Palestra de  Dr. Paulo Rogério Melo de Oliveira (Universidade do Vale do Itajaí)

 

Desde que foi lançado, em 1971, As Veias Abertas da América Latina, do escritor e ensaísta uruguaio Eduardo Galeano, tornou-se uma referência, um símbolo de resistência e de luta das esquerdas latino-americanas contra o que denominam de ações imperialistas e exploração de grupos estrangeiros e seus consortes locais na região. Paralelamente, sobretudo nas duas últimas décadas, com a emergência de governos de esquerda na América do Sul, a obra e o autor vêm sendo alvo de duras críticas de intelectuais e ativistas situados politicamente à direita. A intenção, ao que parece, é desmistificar a obra e as teses que a constituem com o intuito de salientar as fragilidades e inconsistências que sustentam a visão histórica das esquerdas latino-americanas. Se de um lado, a obra é celebrada e cultuada como essencial para entender o processo de exploração e expropriação das Américas e o persistente atraso regional, de outro, ela é vista como superada, irrelevante, equivocada, e um atestado do atraso político da esquerda.
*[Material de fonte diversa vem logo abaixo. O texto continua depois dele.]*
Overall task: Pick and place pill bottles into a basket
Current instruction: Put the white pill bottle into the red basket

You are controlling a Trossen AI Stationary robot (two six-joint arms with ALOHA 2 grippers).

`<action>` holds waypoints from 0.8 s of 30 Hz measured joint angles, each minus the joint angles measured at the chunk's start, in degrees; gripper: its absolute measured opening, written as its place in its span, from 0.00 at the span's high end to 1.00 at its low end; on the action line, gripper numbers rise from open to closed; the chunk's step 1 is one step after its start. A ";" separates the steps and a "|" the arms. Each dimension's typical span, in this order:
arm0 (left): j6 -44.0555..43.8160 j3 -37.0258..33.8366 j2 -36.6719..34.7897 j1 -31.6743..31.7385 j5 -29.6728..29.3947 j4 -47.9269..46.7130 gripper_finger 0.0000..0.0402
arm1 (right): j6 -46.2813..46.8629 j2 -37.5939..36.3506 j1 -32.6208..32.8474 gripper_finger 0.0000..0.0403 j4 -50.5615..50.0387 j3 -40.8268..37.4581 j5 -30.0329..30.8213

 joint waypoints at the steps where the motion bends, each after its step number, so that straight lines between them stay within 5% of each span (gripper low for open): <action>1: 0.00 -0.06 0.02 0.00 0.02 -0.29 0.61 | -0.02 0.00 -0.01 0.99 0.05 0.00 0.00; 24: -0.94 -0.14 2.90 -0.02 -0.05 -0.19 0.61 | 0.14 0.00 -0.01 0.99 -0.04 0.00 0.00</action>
Todavia, entre o altar em que foi colocada pela esquerda e o purgatório ao qual foi condenado pela direita, abre-se um rico espaço para o exercício da crítica política e historiográfica que considere o contexto de produção da obra, os debates intelectuais e os círculos frequentados por Galeno e, ao mesmo tempo, aponte o que a obra ainda tem de atual e o que efetivamente ficou para trás. Mais do que um catecismo guevarista ou uma síntese histórico-econômica obrigatória da América Latina, como queiram seus detratores ou admiradores, As Veias Abertas, uma das obras mais influentes do continente, apresenta-se como um documento valioso para entendermos como pensava, e como ainda pensa, uma grande parcela da intelectualidade da esquerda latino-americana. Do mesmo modo, as manifestações de setores da direita em relação à obra e o autor são reveladoras da maneira como, historicamente, pensaram e pensam a América Latina.